**WORK REQUIRED**
All of the data below should be set down again verbatim, without any images.
** Opening EXERCISE DATA block **
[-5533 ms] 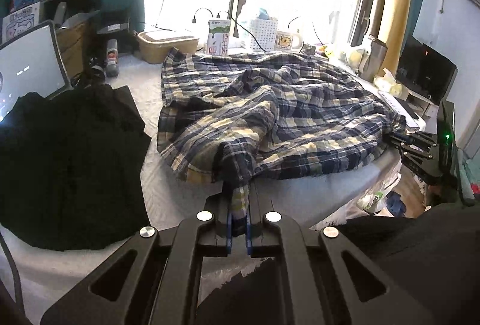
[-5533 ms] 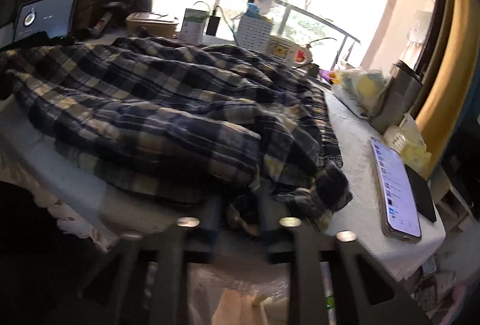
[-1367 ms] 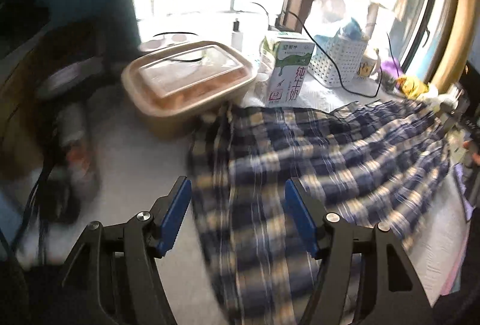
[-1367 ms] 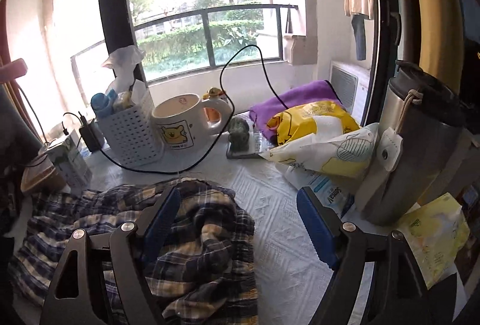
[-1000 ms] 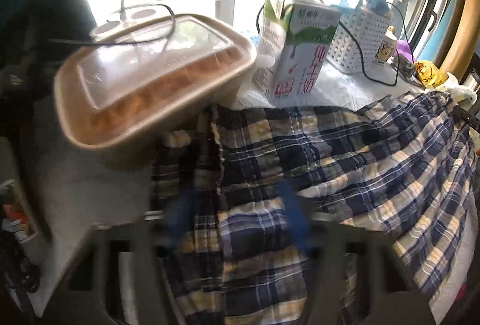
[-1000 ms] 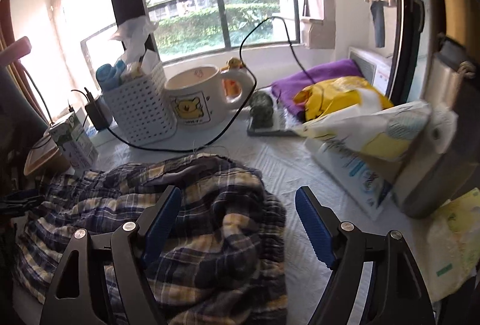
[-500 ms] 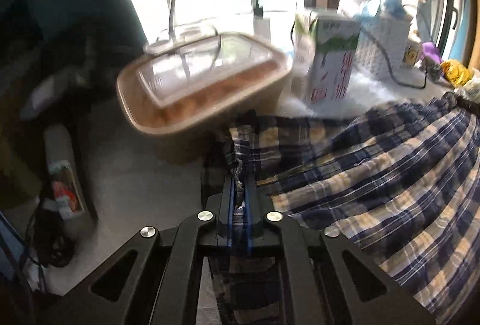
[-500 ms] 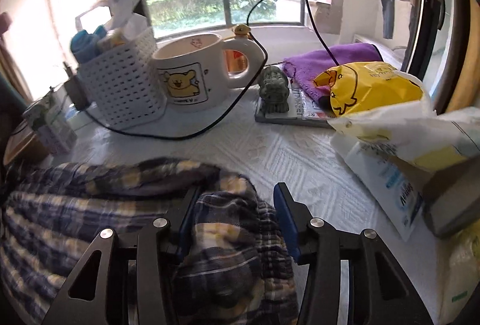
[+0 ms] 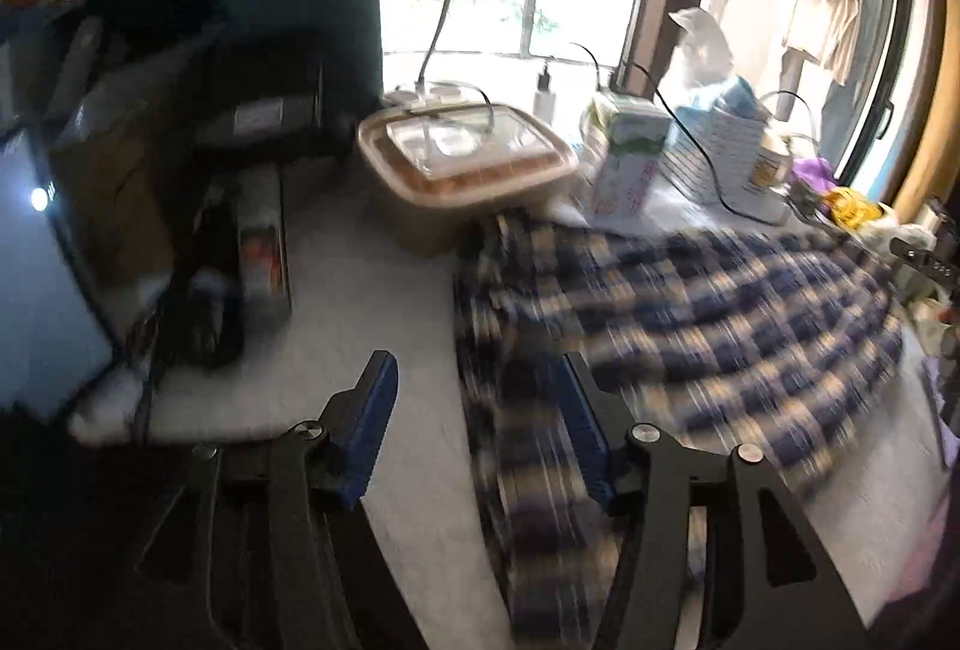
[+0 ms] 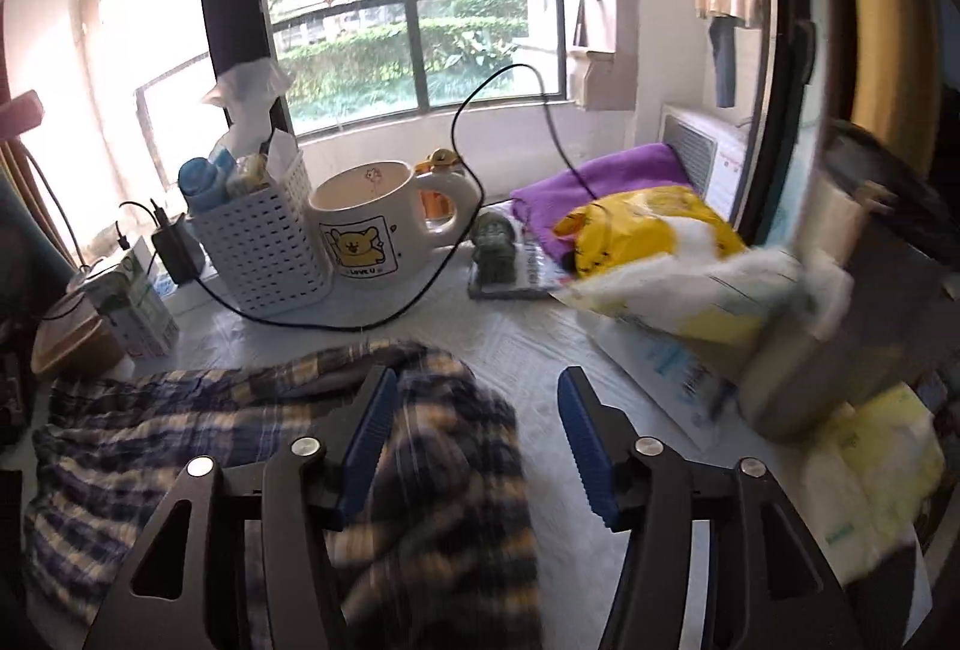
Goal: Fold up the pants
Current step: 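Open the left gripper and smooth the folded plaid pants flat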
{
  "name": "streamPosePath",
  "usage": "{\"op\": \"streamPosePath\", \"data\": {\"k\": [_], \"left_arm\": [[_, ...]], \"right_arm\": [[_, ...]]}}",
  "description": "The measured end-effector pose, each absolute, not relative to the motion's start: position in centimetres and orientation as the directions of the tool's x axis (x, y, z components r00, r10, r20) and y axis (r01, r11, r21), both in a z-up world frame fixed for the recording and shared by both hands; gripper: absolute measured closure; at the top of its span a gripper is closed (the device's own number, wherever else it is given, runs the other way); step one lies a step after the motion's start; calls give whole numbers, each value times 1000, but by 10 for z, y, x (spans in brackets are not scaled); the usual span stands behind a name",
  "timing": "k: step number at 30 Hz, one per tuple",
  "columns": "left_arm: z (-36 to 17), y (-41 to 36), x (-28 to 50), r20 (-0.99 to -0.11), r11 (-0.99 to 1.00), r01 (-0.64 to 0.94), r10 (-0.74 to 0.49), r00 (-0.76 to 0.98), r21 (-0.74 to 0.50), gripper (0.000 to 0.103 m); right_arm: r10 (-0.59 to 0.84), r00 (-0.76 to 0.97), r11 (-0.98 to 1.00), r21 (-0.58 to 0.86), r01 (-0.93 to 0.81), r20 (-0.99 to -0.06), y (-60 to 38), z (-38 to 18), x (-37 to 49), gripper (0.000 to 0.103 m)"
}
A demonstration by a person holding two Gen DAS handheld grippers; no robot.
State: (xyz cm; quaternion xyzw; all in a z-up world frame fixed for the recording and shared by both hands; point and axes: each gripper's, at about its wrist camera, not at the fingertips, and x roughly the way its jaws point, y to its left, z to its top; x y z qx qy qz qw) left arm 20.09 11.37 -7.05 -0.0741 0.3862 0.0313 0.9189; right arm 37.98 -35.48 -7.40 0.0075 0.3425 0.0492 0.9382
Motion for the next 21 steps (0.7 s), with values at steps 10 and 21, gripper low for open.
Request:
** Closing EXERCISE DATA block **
**OUTPUT OF THE TASK**
[-5533 ms] 
[-5533 ms] 
[-1367 ms] 
[-1367 ms] 
[-1000 ms] 
[-1000 ms] 
[-500 ms] 
[-500 ms] 
[+0 ms] 
[+0 ms] 
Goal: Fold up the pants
Current step: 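Open the left gripper and smooth the folded plaid pants flat
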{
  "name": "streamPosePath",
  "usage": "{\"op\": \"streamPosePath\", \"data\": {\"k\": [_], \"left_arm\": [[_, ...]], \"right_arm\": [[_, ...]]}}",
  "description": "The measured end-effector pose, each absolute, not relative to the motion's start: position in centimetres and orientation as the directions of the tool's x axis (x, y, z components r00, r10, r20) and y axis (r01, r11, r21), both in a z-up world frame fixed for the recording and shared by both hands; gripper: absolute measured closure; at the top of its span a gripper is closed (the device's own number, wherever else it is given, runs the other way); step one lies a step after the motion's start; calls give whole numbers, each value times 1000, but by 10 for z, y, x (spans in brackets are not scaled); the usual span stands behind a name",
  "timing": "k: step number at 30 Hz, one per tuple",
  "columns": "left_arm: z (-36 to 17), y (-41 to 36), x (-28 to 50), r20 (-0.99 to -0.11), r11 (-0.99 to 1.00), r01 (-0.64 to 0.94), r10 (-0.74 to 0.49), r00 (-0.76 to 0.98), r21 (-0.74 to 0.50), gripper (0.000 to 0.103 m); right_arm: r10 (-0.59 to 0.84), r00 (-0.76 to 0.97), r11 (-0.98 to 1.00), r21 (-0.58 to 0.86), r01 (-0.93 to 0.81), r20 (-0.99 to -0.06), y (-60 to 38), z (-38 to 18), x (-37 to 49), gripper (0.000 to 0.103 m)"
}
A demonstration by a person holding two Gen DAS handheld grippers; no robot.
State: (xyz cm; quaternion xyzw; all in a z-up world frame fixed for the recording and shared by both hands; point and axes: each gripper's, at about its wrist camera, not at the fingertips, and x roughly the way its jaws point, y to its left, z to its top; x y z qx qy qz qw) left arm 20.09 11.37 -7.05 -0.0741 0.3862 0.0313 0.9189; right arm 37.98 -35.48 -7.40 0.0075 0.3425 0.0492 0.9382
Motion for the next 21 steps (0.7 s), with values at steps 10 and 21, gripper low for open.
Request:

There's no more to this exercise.